*EXERCISE OBJECTIVE*
Look through the entries below for the line with "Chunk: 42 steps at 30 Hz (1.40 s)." and the line with "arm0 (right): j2", then give again exactly those two lines and all lines between them, minus the pictures.

*Records contained in a dataset*

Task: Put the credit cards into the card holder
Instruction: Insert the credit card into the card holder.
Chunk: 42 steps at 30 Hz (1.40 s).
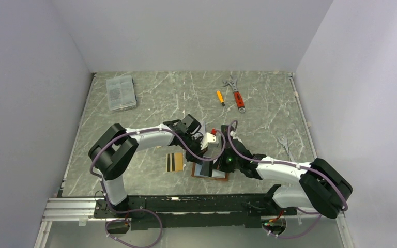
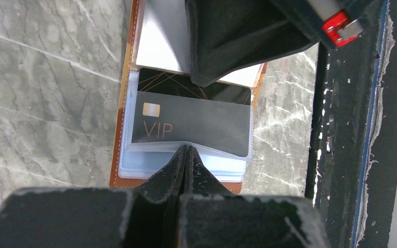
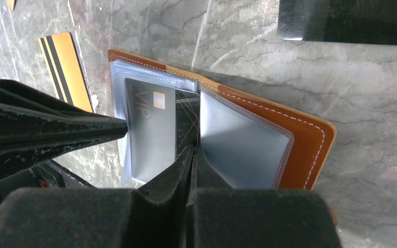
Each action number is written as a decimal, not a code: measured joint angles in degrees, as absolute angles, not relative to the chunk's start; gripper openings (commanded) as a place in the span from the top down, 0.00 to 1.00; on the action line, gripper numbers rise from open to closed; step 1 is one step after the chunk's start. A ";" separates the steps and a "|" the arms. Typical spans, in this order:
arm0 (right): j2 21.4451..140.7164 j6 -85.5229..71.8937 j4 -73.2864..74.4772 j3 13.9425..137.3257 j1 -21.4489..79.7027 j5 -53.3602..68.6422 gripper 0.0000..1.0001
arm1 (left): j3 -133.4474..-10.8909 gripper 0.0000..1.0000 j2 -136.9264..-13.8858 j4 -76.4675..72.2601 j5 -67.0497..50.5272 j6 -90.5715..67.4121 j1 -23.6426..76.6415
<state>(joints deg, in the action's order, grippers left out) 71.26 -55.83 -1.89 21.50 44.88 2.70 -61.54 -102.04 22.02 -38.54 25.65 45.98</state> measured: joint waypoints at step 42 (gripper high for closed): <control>57.93 -55.68 -2.37 11.92 30.61 12.14 0.97 | -77.60 1.00 -115.98 21.93 -59.20 22.61 48.58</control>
<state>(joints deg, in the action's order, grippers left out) 57.93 -55.68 -2.37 11.92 30.61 12.14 -77.60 -115.98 21.93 -59.20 22.61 48.58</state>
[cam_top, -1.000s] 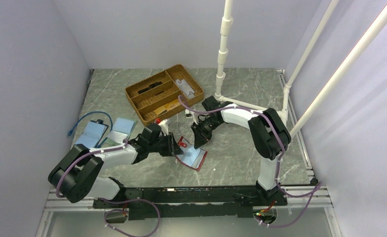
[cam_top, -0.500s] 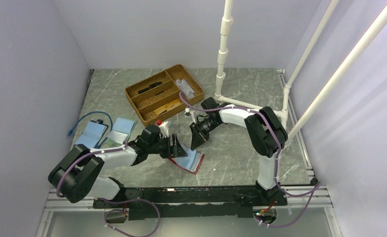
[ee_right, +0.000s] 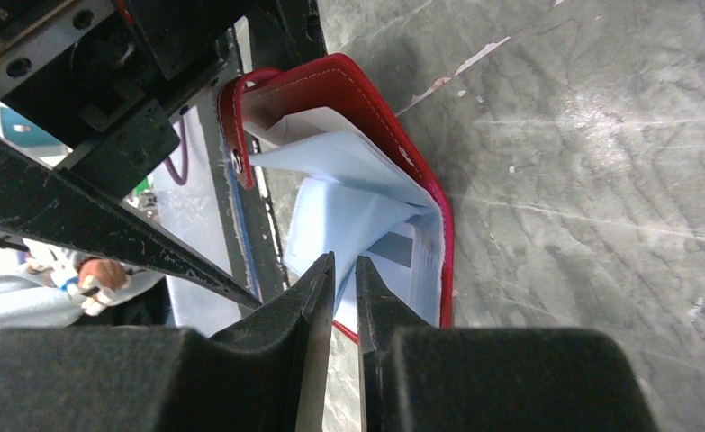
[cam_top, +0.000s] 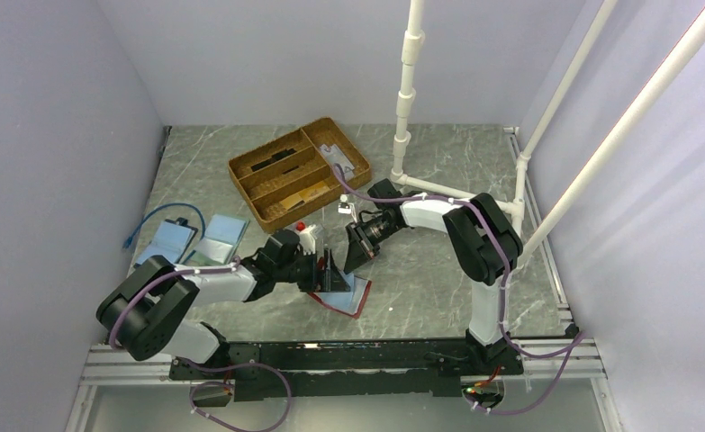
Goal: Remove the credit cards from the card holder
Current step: Remove the credit card from the card holder.
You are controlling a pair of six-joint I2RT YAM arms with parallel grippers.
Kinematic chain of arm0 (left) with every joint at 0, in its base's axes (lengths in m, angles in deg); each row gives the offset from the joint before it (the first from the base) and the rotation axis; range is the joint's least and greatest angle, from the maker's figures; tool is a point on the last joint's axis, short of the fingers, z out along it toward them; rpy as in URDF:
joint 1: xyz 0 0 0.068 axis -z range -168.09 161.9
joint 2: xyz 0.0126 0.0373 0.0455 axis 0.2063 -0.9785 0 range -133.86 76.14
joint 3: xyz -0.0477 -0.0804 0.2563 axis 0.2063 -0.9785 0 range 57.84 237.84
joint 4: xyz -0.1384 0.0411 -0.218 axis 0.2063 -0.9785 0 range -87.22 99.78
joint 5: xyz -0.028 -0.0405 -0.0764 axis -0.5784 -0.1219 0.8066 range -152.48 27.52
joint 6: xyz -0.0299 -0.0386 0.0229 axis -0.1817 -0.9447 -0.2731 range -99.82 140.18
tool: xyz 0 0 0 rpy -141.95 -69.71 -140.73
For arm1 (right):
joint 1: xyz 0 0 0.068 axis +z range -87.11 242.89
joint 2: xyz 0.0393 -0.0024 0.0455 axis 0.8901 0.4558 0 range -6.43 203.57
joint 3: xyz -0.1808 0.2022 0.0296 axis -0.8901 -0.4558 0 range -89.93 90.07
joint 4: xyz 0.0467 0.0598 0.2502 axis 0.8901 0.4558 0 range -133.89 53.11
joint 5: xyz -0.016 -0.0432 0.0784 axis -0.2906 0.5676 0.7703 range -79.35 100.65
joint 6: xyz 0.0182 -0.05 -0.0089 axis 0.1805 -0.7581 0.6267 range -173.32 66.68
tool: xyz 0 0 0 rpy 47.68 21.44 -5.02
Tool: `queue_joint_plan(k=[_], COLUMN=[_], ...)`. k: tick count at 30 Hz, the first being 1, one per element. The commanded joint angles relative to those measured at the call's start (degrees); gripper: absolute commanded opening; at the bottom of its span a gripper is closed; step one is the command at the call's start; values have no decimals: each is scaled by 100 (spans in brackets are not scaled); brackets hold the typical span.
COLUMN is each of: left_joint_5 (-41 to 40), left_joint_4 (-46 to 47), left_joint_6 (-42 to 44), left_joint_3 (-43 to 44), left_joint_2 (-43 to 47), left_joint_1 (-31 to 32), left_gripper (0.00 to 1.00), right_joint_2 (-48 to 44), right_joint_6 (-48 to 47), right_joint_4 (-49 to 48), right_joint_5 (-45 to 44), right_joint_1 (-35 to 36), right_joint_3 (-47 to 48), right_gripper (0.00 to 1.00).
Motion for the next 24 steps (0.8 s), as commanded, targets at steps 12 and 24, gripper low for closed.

*TASK RESULT*
Chunk: 42 steps at 30 Hz (1.40 s).
Each action number is written as a decimal, not a code: measured joint angles in degrees, as absolute angles, not relative to the chunk's start; gripper openings (commanded) as a place in the span from the top down, 0.00 to 1.00; on the action line, gripper numbers rise from open to closed; step 1 is one step after the chunk's start. A ";" separates the steps and a "|" the arms. Typical spans, in this order:
arm0 (right): j2 21.4451..140.7164 j6 -85.5229..71.8937 j4 -73.2864..74.4772 j3 13.9425..137.3257 j1 -21.4489..79.7027 j5 -53.3602..68.6422 gripper 0.0000..1.0001

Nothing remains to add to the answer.